AnimatedCyberball

When Kipling Williams of Purdue University experienced exclusion by a couple of Frisbee throwers at a park, he designed a technique called Cyberball.

Are we as independent as we think?

It’s easy to kid ourselves we’re more independent than we think we are. Today you can remove yourself physically from community living; work from home, chat via social media and even shop without entering a store. We no longer need to fit in to survive like we did when we lived in caves. Or before the train, car or plane.

But is that just an illusion? Have we actually adapted at all? If so, why does it hurt when people turn their back on you for no reason? What’s the big deal? If you can amass thousands of friends on Facebook, then why fret when a couple suddenly befriend you online or befriend you in class or at the office?

That’s what scientists have been focusing on over the last decade.

Why do we react badly to being shunned?

A spate of school shootings hyped their interest. The shooters were students who had experienced isolated by classmates. Why do we still react so badly to being shunned?

The results reaffirmed nothing has changed at all. Fitting in and socialising is as much a part of human life as it ever was. In fact, it affects almost everything we do. They carried early experiments out in a lab, but today they have moved them to the internet.

To study rejection inside of an MRI scanner, researchers use a technique called Cyberball, which Kipling Williams of Purdue University designed following his own experience of being suddenly excluded by a couple of Frisbee throwers at the park.

In this test, the subject plays an online game of catch with two other players. Eventually these team mates throw the ball only to each other, excluding the other person.
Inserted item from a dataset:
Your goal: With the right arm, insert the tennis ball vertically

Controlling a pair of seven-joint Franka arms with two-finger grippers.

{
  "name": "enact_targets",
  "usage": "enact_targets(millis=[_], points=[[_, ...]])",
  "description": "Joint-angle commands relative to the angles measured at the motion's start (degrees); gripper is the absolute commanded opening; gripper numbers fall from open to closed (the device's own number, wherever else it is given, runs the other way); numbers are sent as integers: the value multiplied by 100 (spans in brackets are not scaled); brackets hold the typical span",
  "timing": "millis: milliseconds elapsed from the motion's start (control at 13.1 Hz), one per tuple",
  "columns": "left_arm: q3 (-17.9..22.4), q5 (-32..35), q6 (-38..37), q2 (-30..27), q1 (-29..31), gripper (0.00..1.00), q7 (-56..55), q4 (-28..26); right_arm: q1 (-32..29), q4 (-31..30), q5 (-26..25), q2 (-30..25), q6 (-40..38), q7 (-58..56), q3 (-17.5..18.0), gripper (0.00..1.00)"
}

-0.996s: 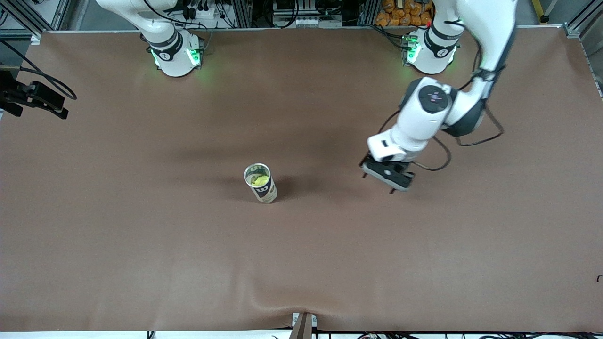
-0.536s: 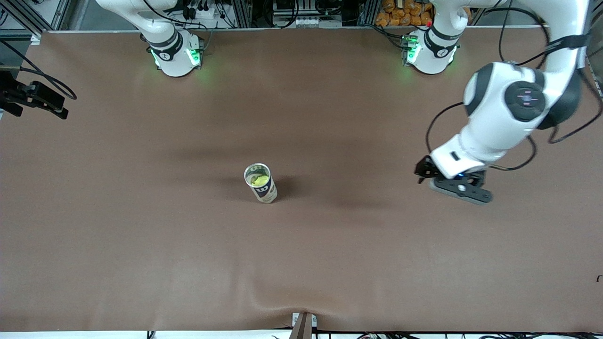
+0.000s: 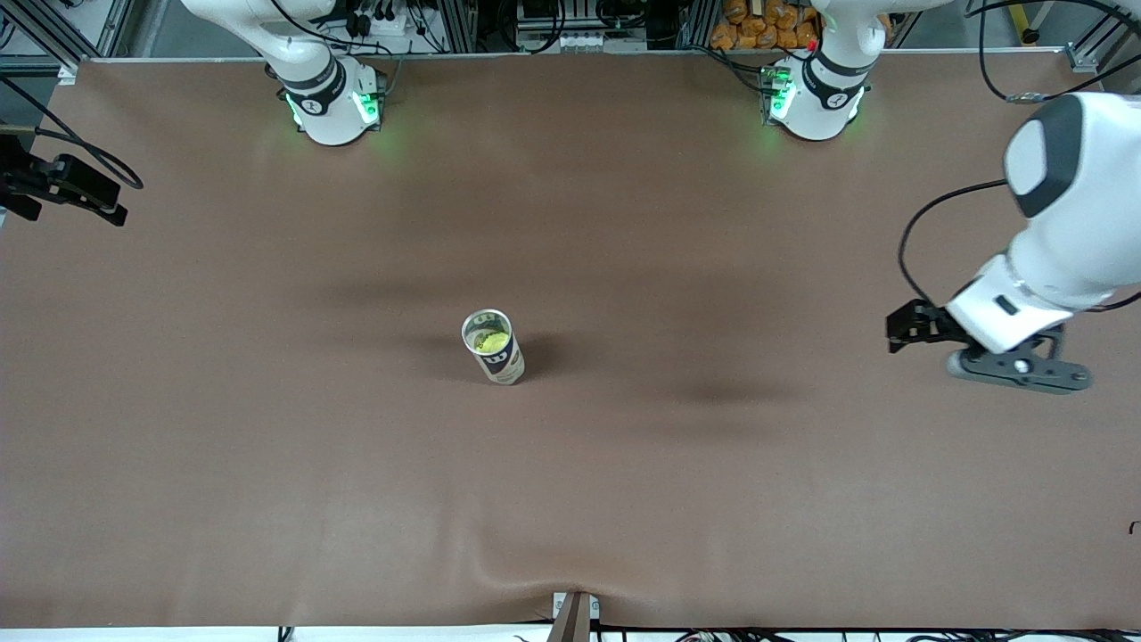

Compared with volunteers who continue as part of the game, those who are rejected show increased movement in the dorsal anterior cingulate and the anterior insula — two of the regions that display heightened activity in response to physical pain.

Confirmation of sadness

Cyberball does more than prove rejection, though. It seems to confirm that there is little you can do to avoid the feeling of sadness. If this was a normal everyday event whereby people you care about deliberately exclude you from their conversation, it would be rational to feel confused or upset.

But the on-line experiment is a game between unknown players, and they rig the entire situation. You know you they are going to ignore you and yet you still suffer the anguish. It seems we haven’t changed a bit, have we? If knowledge is power, then Cyberball is a worthy trial.

You can download it online.

Other experiments like Cyberball which prove rejection is painful.

In one study published in the Proceedings of the National Academy of Sciences, researchers used functional magnetic resonance imaging (fMRI) to study the brains of participants who were experiencing social rejection.

The results showed that the same brain regions that are activated when people experience physical pain were also activated when participants experienced social rejection.

Another study published in the journal Social Cognitive and Affective Neuroscience found that people who experienced rejection reported higher levels of physical pain compared to those who were not rejected.

Overall, these studies suggest that the experience of social rejection can indeed cause physical pain, and that the brain processes social and physical pain in similar ways.